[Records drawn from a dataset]

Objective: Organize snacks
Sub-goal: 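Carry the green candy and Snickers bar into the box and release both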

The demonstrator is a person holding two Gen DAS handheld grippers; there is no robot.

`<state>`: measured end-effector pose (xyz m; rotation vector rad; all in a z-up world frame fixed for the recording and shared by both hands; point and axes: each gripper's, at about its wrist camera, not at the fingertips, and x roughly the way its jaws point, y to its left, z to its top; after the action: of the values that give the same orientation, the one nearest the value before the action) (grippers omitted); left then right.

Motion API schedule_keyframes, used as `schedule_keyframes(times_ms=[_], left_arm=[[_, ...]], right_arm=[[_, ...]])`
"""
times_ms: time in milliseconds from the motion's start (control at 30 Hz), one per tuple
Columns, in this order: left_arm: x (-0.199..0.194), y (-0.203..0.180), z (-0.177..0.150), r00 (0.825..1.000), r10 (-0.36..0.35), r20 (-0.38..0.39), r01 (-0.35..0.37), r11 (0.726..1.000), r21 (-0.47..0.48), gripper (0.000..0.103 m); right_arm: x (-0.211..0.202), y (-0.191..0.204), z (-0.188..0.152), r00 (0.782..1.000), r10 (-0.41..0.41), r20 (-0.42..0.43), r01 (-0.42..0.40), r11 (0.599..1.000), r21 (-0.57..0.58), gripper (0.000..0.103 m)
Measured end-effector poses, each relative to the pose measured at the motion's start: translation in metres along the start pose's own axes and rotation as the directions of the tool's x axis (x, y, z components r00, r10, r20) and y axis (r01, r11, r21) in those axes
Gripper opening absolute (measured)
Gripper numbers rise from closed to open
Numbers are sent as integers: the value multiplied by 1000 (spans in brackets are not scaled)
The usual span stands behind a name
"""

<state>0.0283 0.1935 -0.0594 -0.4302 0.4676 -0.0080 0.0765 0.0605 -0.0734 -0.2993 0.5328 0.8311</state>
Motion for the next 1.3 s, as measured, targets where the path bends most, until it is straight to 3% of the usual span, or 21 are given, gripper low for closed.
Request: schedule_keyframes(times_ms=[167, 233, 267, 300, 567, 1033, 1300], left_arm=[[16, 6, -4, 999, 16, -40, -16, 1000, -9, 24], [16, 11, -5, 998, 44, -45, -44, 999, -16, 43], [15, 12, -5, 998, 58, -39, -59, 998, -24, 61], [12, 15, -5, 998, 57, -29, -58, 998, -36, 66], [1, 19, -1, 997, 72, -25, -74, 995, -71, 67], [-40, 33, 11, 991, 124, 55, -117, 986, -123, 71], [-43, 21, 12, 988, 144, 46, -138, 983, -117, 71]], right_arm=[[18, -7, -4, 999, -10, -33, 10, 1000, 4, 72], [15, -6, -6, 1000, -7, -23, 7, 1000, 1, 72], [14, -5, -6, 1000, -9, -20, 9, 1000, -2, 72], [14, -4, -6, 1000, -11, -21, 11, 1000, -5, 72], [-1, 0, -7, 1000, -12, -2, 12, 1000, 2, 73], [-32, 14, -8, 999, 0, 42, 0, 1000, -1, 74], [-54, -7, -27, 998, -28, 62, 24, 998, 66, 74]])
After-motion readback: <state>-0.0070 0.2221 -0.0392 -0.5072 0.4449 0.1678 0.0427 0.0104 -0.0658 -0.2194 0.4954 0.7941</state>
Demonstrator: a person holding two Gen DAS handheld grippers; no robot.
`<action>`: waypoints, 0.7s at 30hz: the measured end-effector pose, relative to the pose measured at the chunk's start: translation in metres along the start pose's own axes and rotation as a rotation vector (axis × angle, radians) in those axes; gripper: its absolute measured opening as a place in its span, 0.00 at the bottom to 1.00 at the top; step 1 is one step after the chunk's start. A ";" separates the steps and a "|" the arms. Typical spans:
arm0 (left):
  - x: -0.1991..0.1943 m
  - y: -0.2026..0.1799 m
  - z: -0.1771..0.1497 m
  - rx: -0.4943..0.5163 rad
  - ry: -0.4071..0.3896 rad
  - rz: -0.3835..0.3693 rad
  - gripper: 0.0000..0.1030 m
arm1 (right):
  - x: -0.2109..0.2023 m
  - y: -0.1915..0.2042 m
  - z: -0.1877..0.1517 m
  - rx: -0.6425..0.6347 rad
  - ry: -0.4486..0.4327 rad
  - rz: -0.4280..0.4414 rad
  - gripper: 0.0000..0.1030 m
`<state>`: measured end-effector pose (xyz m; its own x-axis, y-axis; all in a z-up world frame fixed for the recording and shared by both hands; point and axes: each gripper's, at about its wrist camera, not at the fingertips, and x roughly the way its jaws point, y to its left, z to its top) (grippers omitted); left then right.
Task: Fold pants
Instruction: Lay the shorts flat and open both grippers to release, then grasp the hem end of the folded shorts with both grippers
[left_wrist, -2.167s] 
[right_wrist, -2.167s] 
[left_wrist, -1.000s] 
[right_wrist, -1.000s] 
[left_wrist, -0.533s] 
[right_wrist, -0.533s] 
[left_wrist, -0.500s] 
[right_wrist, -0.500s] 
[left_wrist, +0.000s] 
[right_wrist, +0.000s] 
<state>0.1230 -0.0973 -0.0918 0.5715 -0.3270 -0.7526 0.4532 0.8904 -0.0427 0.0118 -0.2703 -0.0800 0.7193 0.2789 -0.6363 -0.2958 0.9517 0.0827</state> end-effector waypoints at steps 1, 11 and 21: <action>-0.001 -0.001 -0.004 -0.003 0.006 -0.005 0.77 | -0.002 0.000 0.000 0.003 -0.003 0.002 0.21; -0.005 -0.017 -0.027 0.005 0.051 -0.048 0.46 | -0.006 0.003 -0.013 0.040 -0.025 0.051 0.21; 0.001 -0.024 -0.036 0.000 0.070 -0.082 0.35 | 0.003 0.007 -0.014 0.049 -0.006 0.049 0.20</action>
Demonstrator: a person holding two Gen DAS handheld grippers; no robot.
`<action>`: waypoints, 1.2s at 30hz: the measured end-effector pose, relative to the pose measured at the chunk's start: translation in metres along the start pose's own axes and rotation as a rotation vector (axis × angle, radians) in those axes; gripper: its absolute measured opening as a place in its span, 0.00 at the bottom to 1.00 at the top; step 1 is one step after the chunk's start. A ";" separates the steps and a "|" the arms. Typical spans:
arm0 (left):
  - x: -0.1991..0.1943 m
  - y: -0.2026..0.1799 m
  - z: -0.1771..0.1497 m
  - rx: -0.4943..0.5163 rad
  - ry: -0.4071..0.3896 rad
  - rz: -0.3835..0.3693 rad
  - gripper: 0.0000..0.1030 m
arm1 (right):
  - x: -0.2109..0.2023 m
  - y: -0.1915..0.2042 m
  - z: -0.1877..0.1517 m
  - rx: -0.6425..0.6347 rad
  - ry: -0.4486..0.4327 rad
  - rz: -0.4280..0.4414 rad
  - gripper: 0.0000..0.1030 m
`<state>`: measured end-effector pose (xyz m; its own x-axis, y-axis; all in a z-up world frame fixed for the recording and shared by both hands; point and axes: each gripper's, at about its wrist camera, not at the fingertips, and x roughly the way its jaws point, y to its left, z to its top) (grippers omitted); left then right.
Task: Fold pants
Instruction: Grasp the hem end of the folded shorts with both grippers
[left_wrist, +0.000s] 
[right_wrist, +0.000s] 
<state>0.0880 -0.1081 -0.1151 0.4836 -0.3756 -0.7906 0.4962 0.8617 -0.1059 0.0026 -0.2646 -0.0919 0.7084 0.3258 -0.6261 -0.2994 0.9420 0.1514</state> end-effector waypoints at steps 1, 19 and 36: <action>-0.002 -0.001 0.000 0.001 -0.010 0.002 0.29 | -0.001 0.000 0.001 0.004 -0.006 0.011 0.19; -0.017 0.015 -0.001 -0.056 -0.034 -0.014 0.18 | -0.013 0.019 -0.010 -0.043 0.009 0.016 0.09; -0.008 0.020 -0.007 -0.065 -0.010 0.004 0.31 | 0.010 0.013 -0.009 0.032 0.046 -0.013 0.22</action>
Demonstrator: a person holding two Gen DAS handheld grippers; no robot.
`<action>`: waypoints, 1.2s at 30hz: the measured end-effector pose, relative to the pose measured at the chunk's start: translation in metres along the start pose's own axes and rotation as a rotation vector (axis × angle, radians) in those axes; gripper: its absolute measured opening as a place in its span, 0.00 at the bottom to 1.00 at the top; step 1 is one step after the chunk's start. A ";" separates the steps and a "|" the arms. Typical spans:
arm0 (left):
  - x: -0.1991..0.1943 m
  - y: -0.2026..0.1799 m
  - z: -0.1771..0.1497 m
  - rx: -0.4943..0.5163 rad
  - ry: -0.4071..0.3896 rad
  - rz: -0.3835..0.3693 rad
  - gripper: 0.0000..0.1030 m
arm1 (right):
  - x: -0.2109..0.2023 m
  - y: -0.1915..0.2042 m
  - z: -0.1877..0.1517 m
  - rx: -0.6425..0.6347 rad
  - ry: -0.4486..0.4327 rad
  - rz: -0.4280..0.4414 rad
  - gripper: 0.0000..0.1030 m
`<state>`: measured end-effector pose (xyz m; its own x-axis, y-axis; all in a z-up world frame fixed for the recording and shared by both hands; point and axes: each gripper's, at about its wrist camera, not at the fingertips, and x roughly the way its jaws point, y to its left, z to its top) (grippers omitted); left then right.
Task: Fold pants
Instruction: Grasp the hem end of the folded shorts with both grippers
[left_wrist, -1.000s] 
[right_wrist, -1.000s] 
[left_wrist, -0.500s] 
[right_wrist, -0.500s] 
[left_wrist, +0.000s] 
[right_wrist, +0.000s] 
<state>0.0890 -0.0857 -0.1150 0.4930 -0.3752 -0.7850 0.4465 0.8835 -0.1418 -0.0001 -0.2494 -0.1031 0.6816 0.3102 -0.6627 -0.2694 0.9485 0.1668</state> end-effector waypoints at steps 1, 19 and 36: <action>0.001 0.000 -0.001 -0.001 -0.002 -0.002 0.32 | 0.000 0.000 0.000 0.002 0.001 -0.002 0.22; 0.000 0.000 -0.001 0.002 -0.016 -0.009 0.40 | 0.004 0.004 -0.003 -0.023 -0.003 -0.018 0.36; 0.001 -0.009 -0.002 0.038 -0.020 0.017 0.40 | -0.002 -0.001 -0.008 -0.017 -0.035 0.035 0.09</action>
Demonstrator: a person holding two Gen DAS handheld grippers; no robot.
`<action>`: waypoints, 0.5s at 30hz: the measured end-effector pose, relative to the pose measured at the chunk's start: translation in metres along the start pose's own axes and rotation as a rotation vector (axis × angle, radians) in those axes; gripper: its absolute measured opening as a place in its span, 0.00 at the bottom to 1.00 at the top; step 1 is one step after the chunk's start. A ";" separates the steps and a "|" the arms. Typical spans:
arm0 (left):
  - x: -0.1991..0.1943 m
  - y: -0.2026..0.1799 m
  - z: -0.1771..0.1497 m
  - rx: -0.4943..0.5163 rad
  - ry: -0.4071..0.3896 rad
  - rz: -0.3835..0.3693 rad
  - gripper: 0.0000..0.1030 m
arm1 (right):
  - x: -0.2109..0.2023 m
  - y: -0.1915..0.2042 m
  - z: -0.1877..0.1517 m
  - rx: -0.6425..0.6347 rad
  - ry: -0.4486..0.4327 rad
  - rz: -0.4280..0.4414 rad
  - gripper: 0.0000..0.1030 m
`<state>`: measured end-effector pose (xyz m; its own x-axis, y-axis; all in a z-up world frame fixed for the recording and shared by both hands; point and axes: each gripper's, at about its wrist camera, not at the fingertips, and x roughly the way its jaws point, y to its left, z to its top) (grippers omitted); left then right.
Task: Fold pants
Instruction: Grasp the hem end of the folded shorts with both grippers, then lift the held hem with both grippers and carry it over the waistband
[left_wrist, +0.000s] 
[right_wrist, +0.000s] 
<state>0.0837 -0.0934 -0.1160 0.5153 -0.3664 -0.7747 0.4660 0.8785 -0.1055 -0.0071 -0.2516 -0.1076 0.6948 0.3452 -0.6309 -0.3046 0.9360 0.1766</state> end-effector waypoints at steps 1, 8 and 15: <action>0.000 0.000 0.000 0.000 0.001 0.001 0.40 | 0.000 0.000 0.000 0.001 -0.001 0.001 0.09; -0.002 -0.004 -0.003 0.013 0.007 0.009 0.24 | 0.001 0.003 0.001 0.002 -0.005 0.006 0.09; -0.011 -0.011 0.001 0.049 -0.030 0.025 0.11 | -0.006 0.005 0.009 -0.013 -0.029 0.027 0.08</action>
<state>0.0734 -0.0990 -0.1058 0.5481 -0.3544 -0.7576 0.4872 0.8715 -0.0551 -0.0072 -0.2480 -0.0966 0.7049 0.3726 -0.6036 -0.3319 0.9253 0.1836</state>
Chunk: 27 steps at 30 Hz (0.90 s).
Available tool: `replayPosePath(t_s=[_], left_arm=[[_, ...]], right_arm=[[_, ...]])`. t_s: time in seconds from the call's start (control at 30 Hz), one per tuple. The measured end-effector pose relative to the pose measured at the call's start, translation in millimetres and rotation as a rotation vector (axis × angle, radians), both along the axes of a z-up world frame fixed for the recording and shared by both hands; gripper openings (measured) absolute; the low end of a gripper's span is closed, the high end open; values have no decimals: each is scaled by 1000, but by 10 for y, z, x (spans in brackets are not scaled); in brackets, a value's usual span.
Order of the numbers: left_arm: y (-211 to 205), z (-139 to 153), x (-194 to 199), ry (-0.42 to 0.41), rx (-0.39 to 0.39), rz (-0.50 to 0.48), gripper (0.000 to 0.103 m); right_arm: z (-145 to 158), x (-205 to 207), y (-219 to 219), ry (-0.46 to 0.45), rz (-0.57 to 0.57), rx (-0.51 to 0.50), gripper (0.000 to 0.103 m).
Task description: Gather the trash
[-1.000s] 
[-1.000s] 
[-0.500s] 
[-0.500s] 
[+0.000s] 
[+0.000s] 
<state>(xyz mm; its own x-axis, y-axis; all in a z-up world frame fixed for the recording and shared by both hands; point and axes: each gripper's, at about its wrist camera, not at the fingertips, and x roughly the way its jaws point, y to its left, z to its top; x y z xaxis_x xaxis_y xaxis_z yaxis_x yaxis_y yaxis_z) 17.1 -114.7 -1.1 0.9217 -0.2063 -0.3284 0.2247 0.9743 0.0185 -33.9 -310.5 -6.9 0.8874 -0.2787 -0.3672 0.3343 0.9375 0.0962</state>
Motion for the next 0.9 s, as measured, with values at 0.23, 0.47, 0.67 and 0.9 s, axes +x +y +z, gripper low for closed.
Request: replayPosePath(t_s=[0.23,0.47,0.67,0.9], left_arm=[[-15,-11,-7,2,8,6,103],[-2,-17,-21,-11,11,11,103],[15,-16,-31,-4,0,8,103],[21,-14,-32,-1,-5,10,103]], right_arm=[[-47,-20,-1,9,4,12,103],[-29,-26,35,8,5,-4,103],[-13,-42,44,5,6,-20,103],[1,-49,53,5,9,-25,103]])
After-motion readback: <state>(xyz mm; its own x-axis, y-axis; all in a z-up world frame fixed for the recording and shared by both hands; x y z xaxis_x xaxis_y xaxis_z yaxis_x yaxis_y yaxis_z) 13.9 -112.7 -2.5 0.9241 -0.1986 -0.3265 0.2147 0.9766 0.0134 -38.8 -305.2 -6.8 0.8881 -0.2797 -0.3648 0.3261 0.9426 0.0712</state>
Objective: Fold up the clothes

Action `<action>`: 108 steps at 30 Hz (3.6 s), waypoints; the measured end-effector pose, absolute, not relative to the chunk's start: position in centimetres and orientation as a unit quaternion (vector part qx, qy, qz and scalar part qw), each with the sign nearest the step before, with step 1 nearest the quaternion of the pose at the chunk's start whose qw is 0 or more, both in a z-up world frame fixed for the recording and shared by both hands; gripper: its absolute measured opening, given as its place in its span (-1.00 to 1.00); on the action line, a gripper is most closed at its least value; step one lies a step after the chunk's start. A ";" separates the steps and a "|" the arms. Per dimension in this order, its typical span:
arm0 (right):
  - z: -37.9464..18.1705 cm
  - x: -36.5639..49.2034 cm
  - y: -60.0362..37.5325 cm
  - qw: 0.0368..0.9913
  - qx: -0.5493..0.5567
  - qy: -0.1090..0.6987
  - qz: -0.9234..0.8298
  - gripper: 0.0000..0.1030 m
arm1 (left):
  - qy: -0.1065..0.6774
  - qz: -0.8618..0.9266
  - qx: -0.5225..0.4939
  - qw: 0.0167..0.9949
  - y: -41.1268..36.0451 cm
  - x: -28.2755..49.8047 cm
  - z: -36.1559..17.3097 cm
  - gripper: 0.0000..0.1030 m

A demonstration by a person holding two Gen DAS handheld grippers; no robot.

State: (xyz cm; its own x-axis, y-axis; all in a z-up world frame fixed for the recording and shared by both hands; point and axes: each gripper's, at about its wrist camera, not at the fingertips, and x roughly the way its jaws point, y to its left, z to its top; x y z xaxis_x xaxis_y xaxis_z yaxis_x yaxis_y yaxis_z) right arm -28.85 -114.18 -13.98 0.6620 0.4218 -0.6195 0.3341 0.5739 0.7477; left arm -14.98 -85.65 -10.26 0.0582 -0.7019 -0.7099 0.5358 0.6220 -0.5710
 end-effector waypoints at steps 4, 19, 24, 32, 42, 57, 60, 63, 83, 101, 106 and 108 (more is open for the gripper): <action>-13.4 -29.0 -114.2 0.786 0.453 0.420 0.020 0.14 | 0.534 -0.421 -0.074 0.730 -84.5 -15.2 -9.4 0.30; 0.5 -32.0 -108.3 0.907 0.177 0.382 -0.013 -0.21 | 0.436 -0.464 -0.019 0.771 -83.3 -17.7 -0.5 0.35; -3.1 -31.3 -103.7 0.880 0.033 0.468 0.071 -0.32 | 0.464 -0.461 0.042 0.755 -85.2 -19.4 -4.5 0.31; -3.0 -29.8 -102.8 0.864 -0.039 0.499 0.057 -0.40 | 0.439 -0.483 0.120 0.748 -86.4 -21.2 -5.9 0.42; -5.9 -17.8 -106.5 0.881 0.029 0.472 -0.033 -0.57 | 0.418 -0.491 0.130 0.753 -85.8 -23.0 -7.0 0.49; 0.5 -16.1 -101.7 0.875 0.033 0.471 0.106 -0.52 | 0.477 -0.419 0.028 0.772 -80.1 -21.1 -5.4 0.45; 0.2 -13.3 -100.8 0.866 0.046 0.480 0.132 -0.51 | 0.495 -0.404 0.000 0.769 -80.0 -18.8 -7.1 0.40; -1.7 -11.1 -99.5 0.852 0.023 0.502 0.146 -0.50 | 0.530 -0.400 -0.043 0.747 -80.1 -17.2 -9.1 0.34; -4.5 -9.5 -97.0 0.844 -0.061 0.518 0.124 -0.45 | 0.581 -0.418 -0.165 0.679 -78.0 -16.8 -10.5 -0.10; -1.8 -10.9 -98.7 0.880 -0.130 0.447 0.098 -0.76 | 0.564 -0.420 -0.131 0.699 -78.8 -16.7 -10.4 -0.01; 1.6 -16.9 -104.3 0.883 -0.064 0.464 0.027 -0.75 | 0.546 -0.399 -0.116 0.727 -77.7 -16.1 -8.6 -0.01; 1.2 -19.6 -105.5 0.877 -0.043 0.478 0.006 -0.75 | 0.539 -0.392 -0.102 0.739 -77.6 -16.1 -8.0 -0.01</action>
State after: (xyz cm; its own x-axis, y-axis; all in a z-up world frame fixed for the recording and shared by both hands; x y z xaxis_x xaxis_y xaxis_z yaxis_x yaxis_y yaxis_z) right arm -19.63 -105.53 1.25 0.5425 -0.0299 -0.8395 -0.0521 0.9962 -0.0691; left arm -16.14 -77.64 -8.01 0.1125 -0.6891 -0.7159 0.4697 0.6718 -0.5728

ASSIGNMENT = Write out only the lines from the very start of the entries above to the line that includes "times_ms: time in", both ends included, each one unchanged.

TASK OUTPUT =
Objective: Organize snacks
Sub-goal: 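Carry the green candy and Snickers bar into the box and release both
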
The demonstrator is a person holding two Gen DAS handheld grippers; there is no robot.

`<state>`: measured end-effector pose (xyz m; rotation vector rad; all in a z-up world frame fixed for the recording and shared by both hands; point and axes: each gripper's, at about its wrist camera, not at the fingertips, and x roughly the way its jaws point, y to its left, z to its top; after the action: of the values that give the same orientation, the one nearest the value before the action) (grippers omitted); left then right.

Motion API schedule_keyframes, used as `schedule_keyframes(times_ms=[_], left_arm=[[_, ...]], right_arm=[[_, ...]])`
"""
times_ms: time in milliseconds from the motion's start (control at 30 Hz), one per tuple

Nothing else is left to add to this answer.